Several authors have researched the augmentation of solar thermal collectors’ thermal characteristics. Li et al. [19] performed an empirical study on the fluid flow’s mean velocity, pressure drop, and turbulence around baffles for the Re varying between 600 and 10,500. Their results showed that as Re increased, the flow became periodic after crossing two to five baffles, and the total loss coefficient remained relatively constant when the pressure drop ratio was high. Habib et al. [20] placed baffles with a unique shape on the two parallel heating surfaces and achieved an improved heat transfer while maintaining a constant wall flux on the test plate surfaces. They found that enhancing the Re, choosing higher thermal conductivity material for the baffle, and minimizing the space between them resulted in an average heat transfer coefficient value. However, further study revealed that the average heat transfer and pressure drop factors improved while increasing the baffle height and flow velocity [21]. A significant increase in pressure loss was observed when comparing the pressure drop and average thermal energy transfer rate. Liou et al. [22] reported an in-depth experimentation on the solar collector’s turbulent heat transfer for the Re varying from 5.103 to 54.103 in another study. Typically, the solar collector duct is a rectangular shape having ribs to stimulate the turbulent flow inside the collector. Their research demonstrated increased heat exchange at the cost of a significantly higher-pressure loss.

The main goal of this research is to augment the efficiency of thermal energy transfer between the absorber plate and working fluid while prioritizing system lightweight, durability, and minimum pumping power consumption.

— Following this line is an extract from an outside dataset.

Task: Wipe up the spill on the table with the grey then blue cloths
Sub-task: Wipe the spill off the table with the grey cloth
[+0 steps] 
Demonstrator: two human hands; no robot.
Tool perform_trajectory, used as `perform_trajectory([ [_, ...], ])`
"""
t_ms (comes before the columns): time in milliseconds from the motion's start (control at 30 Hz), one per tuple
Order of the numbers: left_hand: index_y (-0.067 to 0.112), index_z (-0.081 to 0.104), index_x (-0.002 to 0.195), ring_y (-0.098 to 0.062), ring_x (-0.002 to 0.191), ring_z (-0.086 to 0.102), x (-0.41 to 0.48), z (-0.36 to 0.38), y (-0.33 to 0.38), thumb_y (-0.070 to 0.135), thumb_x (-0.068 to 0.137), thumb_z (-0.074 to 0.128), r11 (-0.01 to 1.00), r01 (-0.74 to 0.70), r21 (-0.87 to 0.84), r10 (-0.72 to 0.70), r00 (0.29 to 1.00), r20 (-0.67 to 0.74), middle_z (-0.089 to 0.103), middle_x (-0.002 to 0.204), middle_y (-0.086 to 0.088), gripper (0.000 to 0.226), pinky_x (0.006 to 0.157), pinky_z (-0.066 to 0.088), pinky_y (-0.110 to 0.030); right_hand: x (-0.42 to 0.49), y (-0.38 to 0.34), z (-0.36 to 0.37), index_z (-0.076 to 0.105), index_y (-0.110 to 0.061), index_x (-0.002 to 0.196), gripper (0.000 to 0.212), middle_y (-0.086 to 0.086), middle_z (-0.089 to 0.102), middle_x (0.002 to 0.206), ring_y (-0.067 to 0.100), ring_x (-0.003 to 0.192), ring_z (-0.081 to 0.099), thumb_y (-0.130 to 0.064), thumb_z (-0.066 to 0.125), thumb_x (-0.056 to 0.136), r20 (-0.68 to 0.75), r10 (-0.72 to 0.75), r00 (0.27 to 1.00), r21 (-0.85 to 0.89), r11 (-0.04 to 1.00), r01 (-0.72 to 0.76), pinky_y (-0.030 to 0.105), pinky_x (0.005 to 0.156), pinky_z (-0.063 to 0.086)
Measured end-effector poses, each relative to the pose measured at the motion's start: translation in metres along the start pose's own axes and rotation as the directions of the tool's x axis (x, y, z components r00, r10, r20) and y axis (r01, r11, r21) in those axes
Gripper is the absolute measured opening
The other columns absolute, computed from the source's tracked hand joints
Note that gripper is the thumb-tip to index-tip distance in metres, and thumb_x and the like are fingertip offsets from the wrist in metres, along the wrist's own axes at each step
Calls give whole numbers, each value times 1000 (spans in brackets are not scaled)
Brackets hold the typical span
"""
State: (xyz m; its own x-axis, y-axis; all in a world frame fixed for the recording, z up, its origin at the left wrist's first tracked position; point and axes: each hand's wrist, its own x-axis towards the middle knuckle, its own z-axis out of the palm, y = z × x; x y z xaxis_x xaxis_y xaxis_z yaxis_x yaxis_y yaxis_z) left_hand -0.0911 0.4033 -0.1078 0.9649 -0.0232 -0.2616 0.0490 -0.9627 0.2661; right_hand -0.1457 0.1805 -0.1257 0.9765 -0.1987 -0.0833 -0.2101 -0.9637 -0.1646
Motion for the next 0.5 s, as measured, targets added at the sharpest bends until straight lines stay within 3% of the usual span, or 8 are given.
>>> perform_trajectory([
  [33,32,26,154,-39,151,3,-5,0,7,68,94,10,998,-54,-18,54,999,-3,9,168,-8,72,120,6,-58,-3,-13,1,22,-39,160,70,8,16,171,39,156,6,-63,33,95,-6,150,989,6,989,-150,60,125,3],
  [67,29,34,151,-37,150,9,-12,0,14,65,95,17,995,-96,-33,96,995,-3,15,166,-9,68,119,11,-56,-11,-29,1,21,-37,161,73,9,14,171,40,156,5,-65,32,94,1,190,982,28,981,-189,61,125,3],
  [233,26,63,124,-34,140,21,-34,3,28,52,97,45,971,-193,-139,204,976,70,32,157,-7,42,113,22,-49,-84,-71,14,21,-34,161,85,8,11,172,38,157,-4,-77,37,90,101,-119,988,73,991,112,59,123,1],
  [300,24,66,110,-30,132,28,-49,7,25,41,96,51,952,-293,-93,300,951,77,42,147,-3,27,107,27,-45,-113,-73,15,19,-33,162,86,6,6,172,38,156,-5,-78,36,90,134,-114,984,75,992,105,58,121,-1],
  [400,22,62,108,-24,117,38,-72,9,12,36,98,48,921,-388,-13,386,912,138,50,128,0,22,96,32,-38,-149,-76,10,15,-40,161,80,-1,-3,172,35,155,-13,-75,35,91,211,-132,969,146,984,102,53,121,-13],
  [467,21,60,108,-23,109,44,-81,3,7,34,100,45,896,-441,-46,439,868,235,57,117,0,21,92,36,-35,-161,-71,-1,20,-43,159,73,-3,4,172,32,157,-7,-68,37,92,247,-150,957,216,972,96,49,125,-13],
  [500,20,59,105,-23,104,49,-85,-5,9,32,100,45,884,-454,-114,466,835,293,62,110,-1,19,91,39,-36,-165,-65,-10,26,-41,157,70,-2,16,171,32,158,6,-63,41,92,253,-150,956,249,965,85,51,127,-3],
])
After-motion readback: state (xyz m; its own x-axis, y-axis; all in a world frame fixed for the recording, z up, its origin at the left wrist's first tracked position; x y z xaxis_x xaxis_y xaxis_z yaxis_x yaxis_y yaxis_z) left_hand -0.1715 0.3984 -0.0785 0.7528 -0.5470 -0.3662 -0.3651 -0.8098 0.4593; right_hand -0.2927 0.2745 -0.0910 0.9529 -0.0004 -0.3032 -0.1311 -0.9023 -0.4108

In the present work, to achieve this, a novel carbon nanotube (CNT) pin fin and turbulators are tested in a conventional solar air collector. The CNT pin fins intend to increase the base plate surface area subjected to the inlet airflow. At the same time, the turbulators break the laminar boundary layer and form the vortex effect phenomena near the turbulator region. The study depicts how this enhanced the useful heat transfer from the absorber plate to inlet air.

2. CFD Modelling

Computational fluid dynamics (CFD) modelling is used as a tool to carry out numerical methods and algorithms to simulate and analyze the behaviour of fluids, their interaction with their surroundings, and other aspects of the system without its physical realization. The method is employed considering its potential to save time and resources by reducing the number of costly and time-consuming trials. This manuscript aims to implement the aforementioned idea in solar collectors through CFD modelling. It will include an overview of the parameters, boundary conditions, and solver settings used in the modelling carried out in the work.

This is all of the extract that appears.